Repeat the listing in full, exactly as it stands.

---------- DATASET SECTION ----------

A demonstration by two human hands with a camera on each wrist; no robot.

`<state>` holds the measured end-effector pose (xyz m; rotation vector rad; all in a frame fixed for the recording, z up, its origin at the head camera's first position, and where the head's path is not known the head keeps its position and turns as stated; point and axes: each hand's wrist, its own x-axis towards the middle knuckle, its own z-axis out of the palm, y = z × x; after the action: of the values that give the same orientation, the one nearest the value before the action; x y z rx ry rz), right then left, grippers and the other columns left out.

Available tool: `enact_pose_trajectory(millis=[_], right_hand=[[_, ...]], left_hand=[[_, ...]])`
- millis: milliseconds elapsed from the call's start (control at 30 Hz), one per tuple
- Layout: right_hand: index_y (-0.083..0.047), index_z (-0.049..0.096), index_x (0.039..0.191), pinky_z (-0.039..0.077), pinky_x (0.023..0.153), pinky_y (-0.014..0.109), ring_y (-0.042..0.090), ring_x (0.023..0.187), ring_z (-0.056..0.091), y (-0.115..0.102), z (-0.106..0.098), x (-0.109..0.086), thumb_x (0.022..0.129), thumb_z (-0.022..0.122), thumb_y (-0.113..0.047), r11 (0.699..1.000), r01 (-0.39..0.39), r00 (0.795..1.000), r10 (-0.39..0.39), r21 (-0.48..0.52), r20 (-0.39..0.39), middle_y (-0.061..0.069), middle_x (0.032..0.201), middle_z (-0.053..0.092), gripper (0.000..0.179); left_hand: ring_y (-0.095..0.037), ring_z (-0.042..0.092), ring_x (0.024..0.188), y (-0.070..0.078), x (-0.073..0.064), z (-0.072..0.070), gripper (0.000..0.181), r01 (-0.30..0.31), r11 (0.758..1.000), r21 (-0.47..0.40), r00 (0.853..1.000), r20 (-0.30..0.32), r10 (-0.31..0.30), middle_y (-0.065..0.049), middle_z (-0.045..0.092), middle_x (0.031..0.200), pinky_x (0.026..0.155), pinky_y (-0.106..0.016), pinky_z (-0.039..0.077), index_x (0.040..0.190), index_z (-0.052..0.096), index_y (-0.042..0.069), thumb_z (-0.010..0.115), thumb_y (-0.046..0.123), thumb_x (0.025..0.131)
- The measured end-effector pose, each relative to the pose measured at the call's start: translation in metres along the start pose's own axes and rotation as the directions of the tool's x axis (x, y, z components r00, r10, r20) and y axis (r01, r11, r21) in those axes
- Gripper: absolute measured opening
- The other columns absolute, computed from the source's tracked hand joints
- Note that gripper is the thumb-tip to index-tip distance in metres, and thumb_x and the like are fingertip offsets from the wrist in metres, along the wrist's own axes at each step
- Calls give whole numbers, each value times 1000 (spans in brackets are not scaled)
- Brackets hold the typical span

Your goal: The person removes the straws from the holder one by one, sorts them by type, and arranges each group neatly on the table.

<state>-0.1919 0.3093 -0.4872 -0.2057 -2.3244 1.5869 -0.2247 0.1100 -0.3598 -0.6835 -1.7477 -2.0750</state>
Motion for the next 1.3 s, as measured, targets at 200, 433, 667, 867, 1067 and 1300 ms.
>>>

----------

* _WRITTEN RESPONSE_:
A demonstration by two human hands with a camera on each wrist; no robot.

`<state>` holds the measured end-effector pose (xyz m; rotation vector rad; all in a frame fixed for the recording, z up, its origin at the head camera's first position, and where the head's path is not known the head keeps its position and turns as stated; point and axes: each hand's wrist, its own x-axis towards the middle knuckle, its own z-axis out of the palm, y = z × x; after the action: of the values that give the same orientation, the one nearest the value before the action; x y z rx ry rz), right then left, grippers and the other columns left out.

Available tool: `enact_pose_trajectory(millis=[_], right_hand=[[_, ...]], left_hand=[[_, ...]])`
- millis: milliseconds elapsed from the call's start (control at 30 Hz), one per tuple
- Layout: right_hand: index_y (-0.083..0.047), index_z (-0.049..0.096), index_x (0.039..0.191), pinky_z (-0.039..0.077), pinky_x (0.023..0.153), pinky_y (-0.014..0.109), ring_y (-0.042..0.090), ring_x (0.023..0.187), ring_z (-0.056..0.091), y (-0.115..0.102), z (-0.106..0.098), x (-0.109..0.086), thumb_x (0.022..0.129), thumb_z (-0.022..0.122), thumb_y (-0.113..0.047), r11 (0.699..1.000), r01 (-0.39..0.39), r00 (0.795..1.000), r10 (-0.39..0.39), r21 (-0.48..0.52), r20 (-0.39..0.39), middle_y (-0.061..0.069), middle_x (0.032..0.201), middle_z (-0.053..0.092), gripper (0.000..0.179); left_hand: ring_y (-0.095..0.037), ring_z (-0.042..0.092), ring_x (0.024..0.188), y (-0.070..0.078), x (-0.073..0.064), z (-0.072..0.070), gripper (0.000..0.181), r01 (-0.30..0.31), r11 (0.758..1.000), r21 (-0.47..0.40), r00 (0.853..1.000), r20 (-0.30..0.32), r10 (-0.31..0.30), middle_y (-0.065..0.049), middle_z (-0.045..0.092), middle_x (0.031..0.200), pinky_x (0.026..0.155), pinky_y (-0.106..0.016), pinky_z (-0.039..0.077), index_x (0.040..0.190), index_z (-0.052..0.096), index_y (-0.042..0.069), thumb_z (-0.010..0.115), thumb_y (-0.046..0.123), thumb_x (0.025..0.131)
- The measured end-effector pose, each relative to the pose measured at the call's start: translation in metres along the start pose's own axes and rotation as the directions of the tool's x axis (x, y, z components r00, r10, r20) and y axis (r01, r11, r21) in those axes
- Gripper: absolute measured opening
- The other columns absolute, computed from the source's tracked hand joints
- Note that gripper is the thumb-tip to index-tip distance in metres, and thumb_x and the like are fingertip offsets from the wrist in metres, along the wrist's own axes at each step
- Calls give whole numbers, each value times 1000 (spans in brackets are not scaled)
- Brackets hold the typical span

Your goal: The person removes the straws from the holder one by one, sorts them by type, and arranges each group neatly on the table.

<state>-0.1919 0.3093 -0.4872 -0.2057 -2.3244 1.5869 -0.2247 0.1100 -0.3598 -0.6835 -1.7477 -2.0750</state>
Motion for the next 1.3 s, as measured, targets at 200, 433, 667, 867, 1067 and 1300 ms.
>>>

That is the complete answer.